INSTRUCTIONS FOR THE TASK => Give back the material that follows, identical in every line.

RECORD EXCERPTS =>

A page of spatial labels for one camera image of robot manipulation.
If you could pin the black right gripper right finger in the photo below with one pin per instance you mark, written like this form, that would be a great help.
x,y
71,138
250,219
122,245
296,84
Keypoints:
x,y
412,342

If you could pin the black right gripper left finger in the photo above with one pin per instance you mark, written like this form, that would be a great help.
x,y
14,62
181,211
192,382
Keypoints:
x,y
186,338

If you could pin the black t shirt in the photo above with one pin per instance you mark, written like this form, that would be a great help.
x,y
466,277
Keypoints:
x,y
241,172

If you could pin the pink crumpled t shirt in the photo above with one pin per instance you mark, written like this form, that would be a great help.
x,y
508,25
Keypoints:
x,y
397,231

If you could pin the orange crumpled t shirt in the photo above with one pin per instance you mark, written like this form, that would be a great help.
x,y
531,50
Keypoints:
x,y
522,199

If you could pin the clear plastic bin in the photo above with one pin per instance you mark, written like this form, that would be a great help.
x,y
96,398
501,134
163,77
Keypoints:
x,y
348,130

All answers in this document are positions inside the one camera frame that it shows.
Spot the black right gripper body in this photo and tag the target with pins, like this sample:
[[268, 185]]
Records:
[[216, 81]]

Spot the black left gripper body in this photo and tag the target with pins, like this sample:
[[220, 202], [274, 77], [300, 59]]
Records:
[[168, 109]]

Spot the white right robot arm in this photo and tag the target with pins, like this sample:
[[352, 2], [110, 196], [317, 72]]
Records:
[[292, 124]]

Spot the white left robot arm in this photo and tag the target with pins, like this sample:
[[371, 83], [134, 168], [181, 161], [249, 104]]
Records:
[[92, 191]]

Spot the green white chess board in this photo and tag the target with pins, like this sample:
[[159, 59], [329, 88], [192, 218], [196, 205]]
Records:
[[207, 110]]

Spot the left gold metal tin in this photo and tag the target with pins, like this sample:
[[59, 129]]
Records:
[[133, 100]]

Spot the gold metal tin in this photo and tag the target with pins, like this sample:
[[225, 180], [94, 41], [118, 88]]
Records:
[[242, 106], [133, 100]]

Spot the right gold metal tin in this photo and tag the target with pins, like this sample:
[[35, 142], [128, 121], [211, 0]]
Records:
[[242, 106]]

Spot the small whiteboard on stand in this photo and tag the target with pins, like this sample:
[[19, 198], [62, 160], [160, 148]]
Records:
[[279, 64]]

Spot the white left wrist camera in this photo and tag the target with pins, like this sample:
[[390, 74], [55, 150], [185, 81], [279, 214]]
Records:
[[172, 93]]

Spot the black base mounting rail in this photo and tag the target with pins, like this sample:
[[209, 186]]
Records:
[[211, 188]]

ANSWER TO THIS EXERCISE =>
A page of spatial labels for one camera image of robot manipulation.
If you could pin the black right gripper right finger in the photo below with one pin per instance you mark, written like this form, that would be a great help.
x,y
71,138
250,219
122,245
296,84
Keypoints:
x,y
412,342

If you could pin the black right gripper left finger in the photo above with one pin per instance you mark, written like this form, that would be a great help.
x,y
14,62
181,211
192,382
Keypoints:
x,y
186,338

If you could pin the black t shirt in the photo above with one pin per instance you mark, written like this form, that would be a great help.
x,y
466,277
Keypoints:
x,y
241,172

If you could pin the pink crumpled t shirt in the photo above with one pin per instance you mark, written like this form, that would be a great help.
x,y
508,25
Keypoints:
x,y
397,231

If you could pin the orange crumpled t shirt in the photo above with one pin per instance you mark, written like this form, that would be a great help.
x,y
531,50
Keypoints:
x,y
522,199

If you could pin the clear plastic bin in the photo above with one pin per instance you mark, written like this form, that would be a great help.
x,y
96,398
501,134
163,77
Keypoints:
x,y
348,130

All answers in this document are positions inside the one camera frame that it shows.
Spot the black right gripper body in this photo and tag the target with pins, like this sample:
[[268, 185]]
Records:
[[216, 81]]

Spot the black left gripper body in this photo and tag the target with pins, like this sample:
[[220, 202], [274, 77], [300, 59]]
Records:
[[168, 109]]

Spot the white right robot arm in this photo and tag the target with pins, like this sample:
[[352, 2], [110, 196], [317, 72]]
Records:
[[292, 124]]

Spot the white left robot arm in this photo and tag the target with pins, like this sample:
[[371, 83], [134, 168], [181, 161], [249, 104]]
Records:
[[92, 191]]

Spot the green white chess board in this photo and tag the target with pins, like this sample:
[[159, 59], [329, 88], [192, 218], [196, 205]]
Records:
[[207, 110]]

Spot the left gold metal tin in this photo and tag the target with pins, like this sample:
[[59, 129]]
Records:
[[133, 100]]

Spot the gold metal tin in this photo and tag the target with pins, like this sample:
[[225, 180], [94, 41], [118, 88]]
Records:
[[242, 106], [133, 100]]

Spot the right gold metal tin in this photo and tag the target with pins, like this sample:
[[35, 142], [128, 121], [211, 0]]
Records:
[[242, 106]]

Spot the small whiteboard on stand in this photo and tag the target with pins, like this sample:
[[19, 198], [62, 160], [160, 148]]
Records:
[[279, 64]]

Spot the white left wrist camera in this photo and tag the target with pins, like this sample:
[[390, 74], [55, 150], [185, 81], [279, 214]]
Records:
[[172, 93]]

Spot the black base mounting rail in this photo and tag the target with pins, like this sample:
[[209, 186]]
Records:
[[211, 188]]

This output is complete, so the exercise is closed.